3.) Folic Acid. This pill is often prescribed along with methotrexate. When taking methotrexate, your body can create a folic acid deficiency which can lead to stomach ulcers, nausea, hair loss, and liver and blood complications. I have been on methotrexate for about 7 months and actually just recently started taking 1 folic acid pill daily. I have already noticed a pretty significant decrease in my nausea (Thank god!).

4.) Biotin. I take one biotin pill daily to prevent the hair loss side effect of being on an anti-metabolite.

5.) Vitamin D. My dietitian and my mother are both avid supporters of taking vitamin D. People who are undergoing treatments for RA tend to have a vitamid D deficiency, and I take it daily to prevent any further bone damage.

I am also taking the oral methotrexate pills, and enbrel injections. 
If you don't know what RA does over time, here's a picture. 

Sunday, January 15, 2012

My Story

They say you never really understand something until it happens to you. . . In my case, this is fully accurate.

Before 2009, the only knowledge I had of Rheumatoid Arthritis was from the commercials promoting new treatments. I had always disregarded the disease as simply something I would never get. My naive mind saw it as 'plain old arthritis', an issue that only 'old' people dealt with as they grew older. Needless  to say, I was wrong.

Step1: The Beginning 

I first began to notice the symptoms during my junior year of highschool. Being an active swimmer and dancer, this pain was not acceptable. I originally went to my primary physician due to knee pain, and was sent to physical therapy (Which I'm convinced made my joints worse). After three months of no results, the disease had not only gotten worse, it had moved to my fingers and wrists.

Step 2: False Diagnosis and a bad doctors visit

By this point, it was taking me a god awful 45 minutes to get out of bed and moving in order for the morning stiffness to slightly go away. My fingers however, continued to hurt througout the day. Because of the pain, I was unnable to dance and swim certain events. Frustrated from the pain, we decided to return to the doctor. She then falsely diagnosed me with Chondromalacia Patellae, a softening of the cartelige under the knee-cap.
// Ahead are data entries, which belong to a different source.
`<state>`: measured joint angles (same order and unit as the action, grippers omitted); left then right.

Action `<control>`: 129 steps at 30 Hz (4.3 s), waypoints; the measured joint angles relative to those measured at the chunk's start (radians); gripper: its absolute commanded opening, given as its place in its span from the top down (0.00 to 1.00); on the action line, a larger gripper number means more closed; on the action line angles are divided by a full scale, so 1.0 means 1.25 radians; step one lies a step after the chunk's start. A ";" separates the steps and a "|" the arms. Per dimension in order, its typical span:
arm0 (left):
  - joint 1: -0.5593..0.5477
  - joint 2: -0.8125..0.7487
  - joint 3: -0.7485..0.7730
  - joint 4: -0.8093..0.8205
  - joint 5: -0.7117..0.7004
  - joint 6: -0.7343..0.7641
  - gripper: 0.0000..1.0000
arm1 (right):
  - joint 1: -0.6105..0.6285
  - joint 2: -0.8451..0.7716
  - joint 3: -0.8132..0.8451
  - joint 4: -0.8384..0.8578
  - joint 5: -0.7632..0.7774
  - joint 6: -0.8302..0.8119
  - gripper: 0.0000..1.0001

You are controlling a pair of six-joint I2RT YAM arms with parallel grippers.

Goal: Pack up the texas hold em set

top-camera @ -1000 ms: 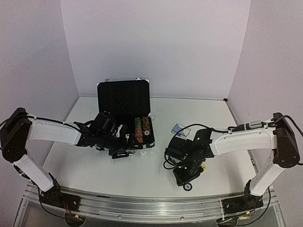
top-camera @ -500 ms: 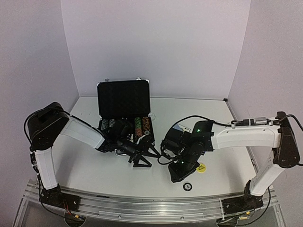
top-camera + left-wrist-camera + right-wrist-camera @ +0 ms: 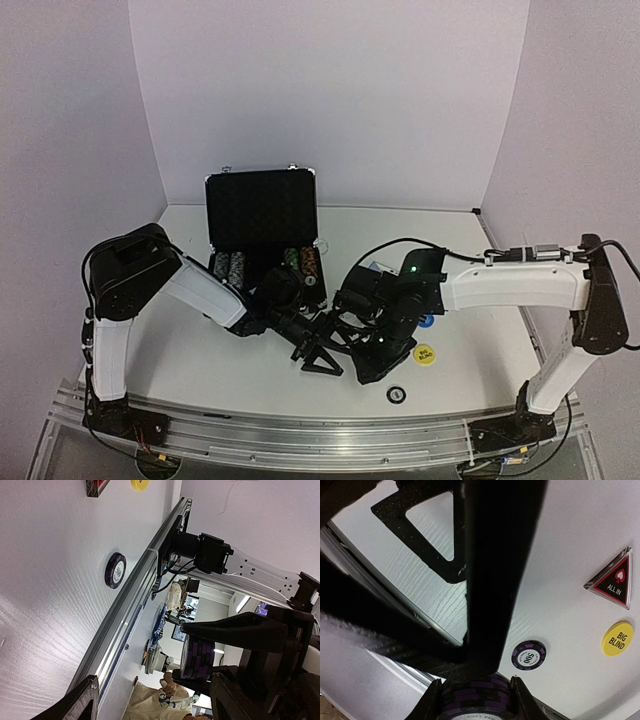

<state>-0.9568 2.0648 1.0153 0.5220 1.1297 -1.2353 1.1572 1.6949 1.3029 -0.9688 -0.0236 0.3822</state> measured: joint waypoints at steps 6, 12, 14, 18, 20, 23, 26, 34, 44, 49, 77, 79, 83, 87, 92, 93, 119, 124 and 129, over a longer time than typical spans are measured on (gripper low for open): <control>-0.003 0.003 -0.020 0.075 0.029 -0.057 0.27 | 0.002 0.001 0.008 -0.013 -0.002 -0.018 0.88; -0.012 0.053 -0.058 0.332 0.069 -0.193 0.30 | 0.017 0.001 0.014 -0.015 -0.006 -0.041 0.88; -0.019 0.074 -0.059 0.411 0.079 -0.239 0.30 | 0.022 0.003 0.020 -0.013 -0.009 -0.048 0.88; -0.035 0.090 -0.059 0.513 0.097 -0.293 0.32 | 0.030 0.007 0.032 -0.005 -0.012 -0.060 0.88; -0.041 0.091 -0.058 0.530 0.104 -0.296 0.36 | 0.033 0.008 0.037 -0.004 -0.012 -0.066 0.88; -0.047 0.090 -0.058 0.513 0.111 -0.277 0.36 | 0.038 0.016 0.046 -0.003 -0.014 -0.073 0.88; -0.048 0.087 -0.058 0.476 0.118 -0.247 0.39 | 0.040 0.023 0.049 -0.001 -0.013 -0.077 0.88; -0.052 0.051 -0.058 0.345 0.124 -0.151 0.43 | 0.047 0.029 0.057 -0.003 -0.016 -0.108 0.88; -0.059 0.040 -0.057 0.314 0.135 -0.118 0.66 | 0.059 0.053 0.079 -0.002 -0.014 -0.157 0.88; -0.052 0.037 -0.054 0.337 0.148 -0.118 0.91 | 0.062 0.055 0.081 0.013 0.007 -0.170 0.88; -0.016 -0.057 0.010 -0.135 -0.013 0.196 1.00 | 0.060 -0.037 0.087 0.009 0.016 -0.156 0.04; 0.003 -0.080 0.033 -0.242 -0.076 0.276 1.00 | 0.060 -0.082 0.080 0.010 0.008 -0.163 0.04; 0.037 -0.135 0.093 -0.440 -0.232 0.442 1.00 | 0.060 -0.174 0.079 0.021 -0.004 -0.181 0.04; 0.082 -0.165 0.183 -0.615 -0.371 0.609 1.00 | 0.060 -0.230 0.076 0.035 0.005 -0.194 0.03; 0.132 -0.183 0.301 -0.731 -0.586 0.874 1.00 | 0.059 -0.247 0.058 0.048 0.124 -0.188 0.02; 0.137 -0.198 0.306 -0.740 -0.612 0.940 1.00 | 0.056 -0.246 0.054 0.049 0.164 -0.180 0.02; 0.575 -0.384 0.241 -1.105 -0.633 1.984 1.00 | -0.269 -0.015 0.084 0.092 0.422 0.093 0.02; 0.583 -0.325 0.197 -1.111 -0.624 2.034 1.00 | -0.285 -0.020 0.083 0.092 0.447 0.149 0.02; 0.586 -0.282 0.178 -1.101 -0.606 2.066 1.00 | -0.285 -0.042 0.077 0.093 0.454 0.190 0.02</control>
<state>-0.2237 1.7122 1.2381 -0.8539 0.3721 1.3468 0.8013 1.6429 1.3987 -0.8528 0.5442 0.6197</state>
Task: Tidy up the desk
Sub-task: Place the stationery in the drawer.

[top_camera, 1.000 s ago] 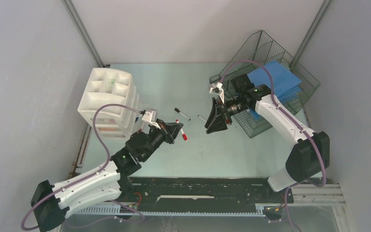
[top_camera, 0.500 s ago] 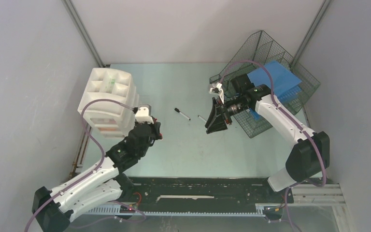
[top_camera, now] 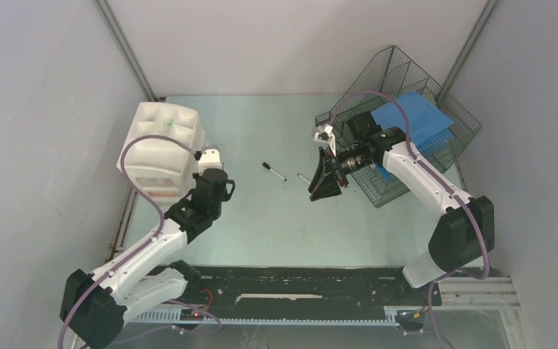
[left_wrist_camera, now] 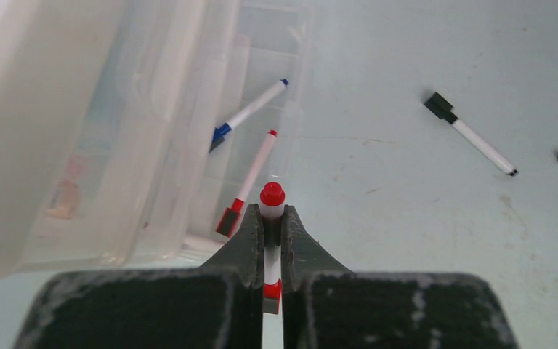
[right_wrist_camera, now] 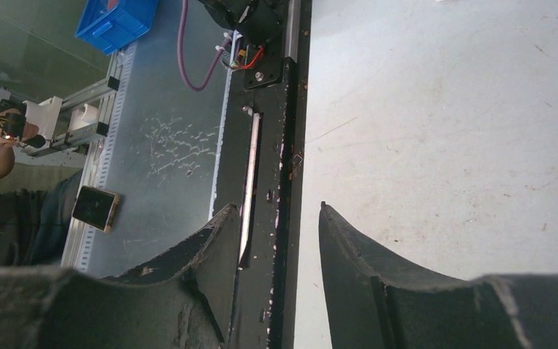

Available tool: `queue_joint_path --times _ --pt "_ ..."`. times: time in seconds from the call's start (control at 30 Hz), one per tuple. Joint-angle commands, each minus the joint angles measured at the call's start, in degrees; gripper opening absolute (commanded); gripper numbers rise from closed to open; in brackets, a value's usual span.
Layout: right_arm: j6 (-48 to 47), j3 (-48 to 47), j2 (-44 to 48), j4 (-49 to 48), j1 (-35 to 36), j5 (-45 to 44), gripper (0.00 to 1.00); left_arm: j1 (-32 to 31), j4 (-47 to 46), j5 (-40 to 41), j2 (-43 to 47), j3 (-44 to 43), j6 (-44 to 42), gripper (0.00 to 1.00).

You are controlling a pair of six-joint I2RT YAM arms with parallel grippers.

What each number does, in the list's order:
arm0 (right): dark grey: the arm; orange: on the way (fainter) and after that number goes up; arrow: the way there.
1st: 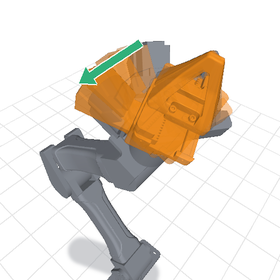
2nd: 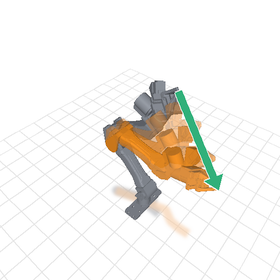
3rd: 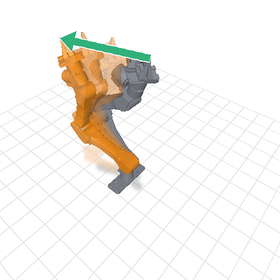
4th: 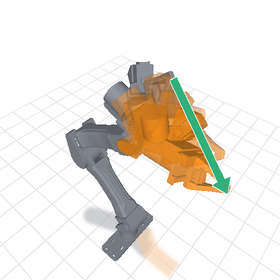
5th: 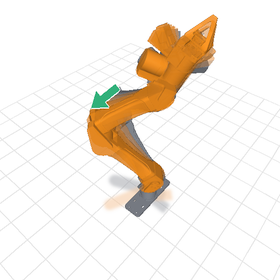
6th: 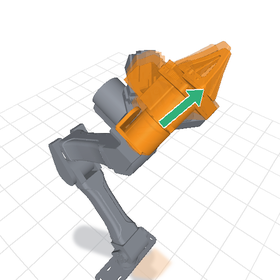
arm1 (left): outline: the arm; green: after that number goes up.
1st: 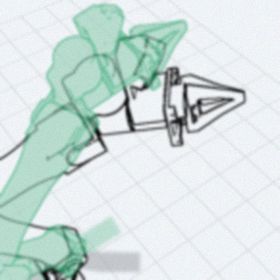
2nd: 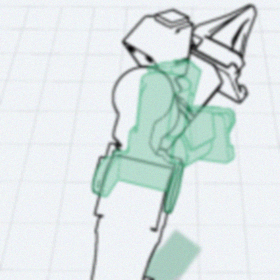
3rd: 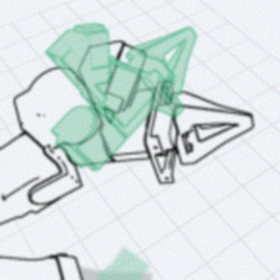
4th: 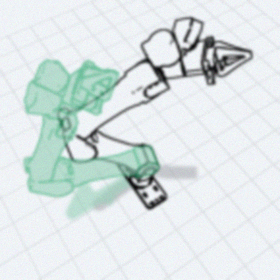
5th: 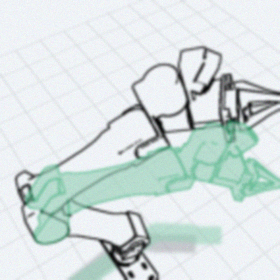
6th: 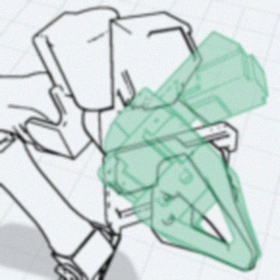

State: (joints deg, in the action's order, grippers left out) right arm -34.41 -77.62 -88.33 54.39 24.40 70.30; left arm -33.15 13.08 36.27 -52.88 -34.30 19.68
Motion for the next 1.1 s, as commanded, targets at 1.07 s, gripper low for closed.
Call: queue_joint_path --times 1.07 --pt "-0.7 -0.2 -0.5 -0.2 -0.1 -0.5 0.52 5.9 -3.8 10.4 -17.8 -10.5 -6.4 0.12"
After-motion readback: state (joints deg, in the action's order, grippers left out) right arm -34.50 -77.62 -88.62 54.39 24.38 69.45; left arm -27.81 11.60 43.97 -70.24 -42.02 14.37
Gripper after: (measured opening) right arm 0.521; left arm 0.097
She also ordered that we go see an Osteopathic doctor to get my hands checked out.

This was by far my worst experience, considering the osteopathic doctor then suggested that I may have a tumor growing on the inside of my right middle finger bone, and that it may cancerous. We had an x-ray and mri on both hands and knees, the results showed some slight swelling, but no cancerous tumor. It also showed that I did not have Chondromalacia Patellae.

Step 3: The Sports Doctor

By this time, my mom had become extremely irritated at seeing her daughter in pain, and having no answers. So being the awesome strong minded person that she is, she took matters into her own hand. She did the research and soon had me in to see a very highly rated sports doctor. He actually suggested that I go see a different physical therapist, for it may have something to do with the way I walk and my joints. He was the first person to suggest joint damage, which prompted more research from my mother.

Step 4: The Rheumatologist 

After the new physcial therapy treatments proved unsuccessful also, she immediately made an appointment with a rheumatologist (who has seriously saved my life). He looked at my symptoms, joints, and mri's and diagnosed me with what I would call sero negative rheumatoid arthritis. Meaning that I have all the symptoms and signs of RA, but my blood test proved negative for the RA factor. I continued to remain negative unil this past June (2011), when my diagnosis was changed to adult rheumatoid arthritis. \


I have moved away from my rheumatologist, but have continued to see him (Seriously such an amazing doctor. If anyone needs a juvenile rheumatologist in Phoenix, let me know!). I have been on many medications (which I will soon post about!), and have been in remission once, but recent came out of it.

I hope my story can show how hard it is to become diagnosed with this auto-immune disease, and to show you not to give up if you are in the process. It can be treated, and it WILL get better. I will go into detail soon about the medications, and if you have any questions feel free to ask!